WORK TASK: The lines below starting at the line containing "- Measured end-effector" and ending at the line containing "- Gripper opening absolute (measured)" are to be repeated exactly, with both ends kept and nothing else added.

Segment Open

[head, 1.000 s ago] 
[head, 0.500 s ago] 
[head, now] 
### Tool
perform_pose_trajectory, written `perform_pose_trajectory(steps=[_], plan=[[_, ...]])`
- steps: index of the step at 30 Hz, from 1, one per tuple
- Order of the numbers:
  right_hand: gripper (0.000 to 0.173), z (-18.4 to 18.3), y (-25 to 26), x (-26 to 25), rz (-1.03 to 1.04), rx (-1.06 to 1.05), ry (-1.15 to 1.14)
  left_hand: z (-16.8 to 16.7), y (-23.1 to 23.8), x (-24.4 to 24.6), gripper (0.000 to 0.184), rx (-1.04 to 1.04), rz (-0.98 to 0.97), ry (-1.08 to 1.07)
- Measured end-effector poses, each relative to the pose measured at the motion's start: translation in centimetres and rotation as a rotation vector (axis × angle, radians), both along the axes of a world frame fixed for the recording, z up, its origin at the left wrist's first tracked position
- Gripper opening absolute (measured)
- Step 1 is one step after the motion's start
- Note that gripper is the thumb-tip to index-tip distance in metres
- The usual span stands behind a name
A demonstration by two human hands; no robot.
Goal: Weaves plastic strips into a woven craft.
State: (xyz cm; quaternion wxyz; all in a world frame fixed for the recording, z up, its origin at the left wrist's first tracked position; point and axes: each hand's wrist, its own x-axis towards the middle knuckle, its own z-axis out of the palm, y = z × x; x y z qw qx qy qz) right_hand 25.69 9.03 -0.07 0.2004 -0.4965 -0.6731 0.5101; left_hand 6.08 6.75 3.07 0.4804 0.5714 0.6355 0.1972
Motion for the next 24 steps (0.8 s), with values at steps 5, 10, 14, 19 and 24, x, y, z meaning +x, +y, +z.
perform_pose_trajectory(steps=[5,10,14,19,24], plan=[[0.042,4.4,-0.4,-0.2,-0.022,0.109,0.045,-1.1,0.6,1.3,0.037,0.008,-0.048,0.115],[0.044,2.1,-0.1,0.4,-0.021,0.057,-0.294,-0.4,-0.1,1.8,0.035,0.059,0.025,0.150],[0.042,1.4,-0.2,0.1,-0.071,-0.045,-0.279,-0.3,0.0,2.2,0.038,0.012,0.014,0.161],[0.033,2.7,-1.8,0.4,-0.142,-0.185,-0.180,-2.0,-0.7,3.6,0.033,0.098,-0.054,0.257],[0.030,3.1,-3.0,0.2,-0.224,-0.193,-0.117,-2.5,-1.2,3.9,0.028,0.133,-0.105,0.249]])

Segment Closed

ANSWER TO THIS TASK:
- Measured end-effector poses, each relative to the pose measured at the motion's start: translation in centimetres and rotation as a rotation vector (axis × angle, radians), both along the axes of a world frame fixed for the recording, z up, its origin at the left wrist's first tracked position
- Gripper opening absolute (measured)

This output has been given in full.